Ministro da Habitação do Kuwait à época da invasão e ex-superintendente-geral da Companhia de Petróleo do Kuwait, Yahya Fahed Al-Sumait teve de abandonar a família, quando as tropas de Saddam cruzaram a fronteira, e foi transferido, com outros dois ministros (da Saúde e do Petróleo), para a Arábia Saudita. Muitos moradores do Kuwait não sabiam o que estava ocorrendo, e o governo entregou cinco celulares contrabandeados a grupos de resistência, formados por membros do exército e do Ministério do Interior. “As forças de resistência conseguiram um caminhão-pipa e envenenaram a água. Um regime iraquiano confiscou o veículo e intoxicou, inadvertidamente, os próprios soldados”, contou Yahya ao Correio.
Interrupção
Ele admite que a ofensiva iraquiana provocou uma “enorme interrupção” no desenvolvimento econômico, político e cultural do Kuwait. “Levou mais de uma década para nos recuperarmos, embora o trauma coletivo entre as gerações mais antigas permaneça”, disse. A invasão ainda é vista como tabu entre muitos kuwaitianos. “Há pouco diálogo público sobre a invasão e sobre suas consequências. O Kuwait não aprendeu as lições dessa experiência. O país tem divisões sociais (nômades versus urbanos, xiitas versus sunitas) que não eram tão predominantes no momento em que as pessoas se uniram para responder à incursão de Saddam.”
A aventura militar do ditador iraquiano teve reflexos em todo o Oriente Médio.
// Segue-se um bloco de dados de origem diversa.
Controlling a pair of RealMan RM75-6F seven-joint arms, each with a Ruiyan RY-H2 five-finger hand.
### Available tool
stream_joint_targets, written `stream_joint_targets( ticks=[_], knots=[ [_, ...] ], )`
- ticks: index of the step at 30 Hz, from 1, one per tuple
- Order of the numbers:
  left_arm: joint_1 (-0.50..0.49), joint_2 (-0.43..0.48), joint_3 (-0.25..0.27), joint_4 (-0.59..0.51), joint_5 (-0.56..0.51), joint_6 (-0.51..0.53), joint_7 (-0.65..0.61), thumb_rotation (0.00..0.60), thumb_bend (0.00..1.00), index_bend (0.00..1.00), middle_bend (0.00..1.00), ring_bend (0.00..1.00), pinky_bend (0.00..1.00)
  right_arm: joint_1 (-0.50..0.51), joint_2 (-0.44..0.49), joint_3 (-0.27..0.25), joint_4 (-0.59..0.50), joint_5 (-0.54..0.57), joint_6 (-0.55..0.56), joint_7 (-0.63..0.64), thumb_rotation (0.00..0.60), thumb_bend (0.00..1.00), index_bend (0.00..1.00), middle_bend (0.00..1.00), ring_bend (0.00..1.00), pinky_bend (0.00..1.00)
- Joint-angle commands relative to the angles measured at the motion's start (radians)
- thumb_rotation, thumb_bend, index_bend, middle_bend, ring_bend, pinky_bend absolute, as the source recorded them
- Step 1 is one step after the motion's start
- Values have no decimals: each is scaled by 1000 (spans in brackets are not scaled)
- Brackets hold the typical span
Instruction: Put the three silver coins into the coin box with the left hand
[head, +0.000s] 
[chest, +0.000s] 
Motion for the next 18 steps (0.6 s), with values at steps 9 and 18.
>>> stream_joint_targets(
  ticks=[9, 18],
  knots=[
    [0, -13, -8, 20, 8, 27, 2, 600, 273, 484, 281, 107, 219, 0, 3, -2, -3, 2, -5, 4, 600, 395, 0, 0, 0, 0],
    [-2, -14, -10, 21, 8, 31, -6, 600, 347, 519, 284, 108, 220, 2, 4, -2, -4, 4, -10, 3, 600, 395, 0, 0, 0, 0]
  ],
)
Segundo Yahya, alianças tradicionais foram impactadas. “A invasão acrescentou insegurança considerável à região, criou enormes problemas de refugiados e fortaleceu bastante a influência do Irã”, afirmou. “Há uma violência duradoura no Iraque e um progresso político tênue, desde que o sistema consocialista estabeleceu divisões políticas arraigadas ao longo de linhas sectárias e étnicas. Apesar dos terríveis problemas do Iraque de Saddam, os serviços básicos e a segurança funcionavam melhores do que hoje.”
O ex-ministro acha difícil de compreender a mentalidade de um ditador como Saddam, bem como os motivos que o levaram à guerra. “Algumas das razões para a invasão incluem a oportunidade de ganhos econômicos e a falsa impressão de impasse político entre o governo kuwaitiano e as forças da oposição”, citou. Ele lembra ainda que Saddam considerava a posse sobre o Kuwait um direito histórico de Bagdá, por crer que o país vizinho foi uma província de Basra (sul do Iraque) durante o Império Otomano. “Saddam pretendia expandir o seu legado histórico. Também calculou mal a disposição dos EUA e da comunidade internacional de ingressarem em um conflito.” Saddam resistiu à campanha de bombardeios da coalizão durante a Primeira Guerra do Iraque (2 de agosto de 1990 a 28 de fevereiro de 1991), mas foi capturado, julgado e morto na forca em 30 de dezembro de 2006, em meio à Segunda Guerra do Iraque (2003-2011).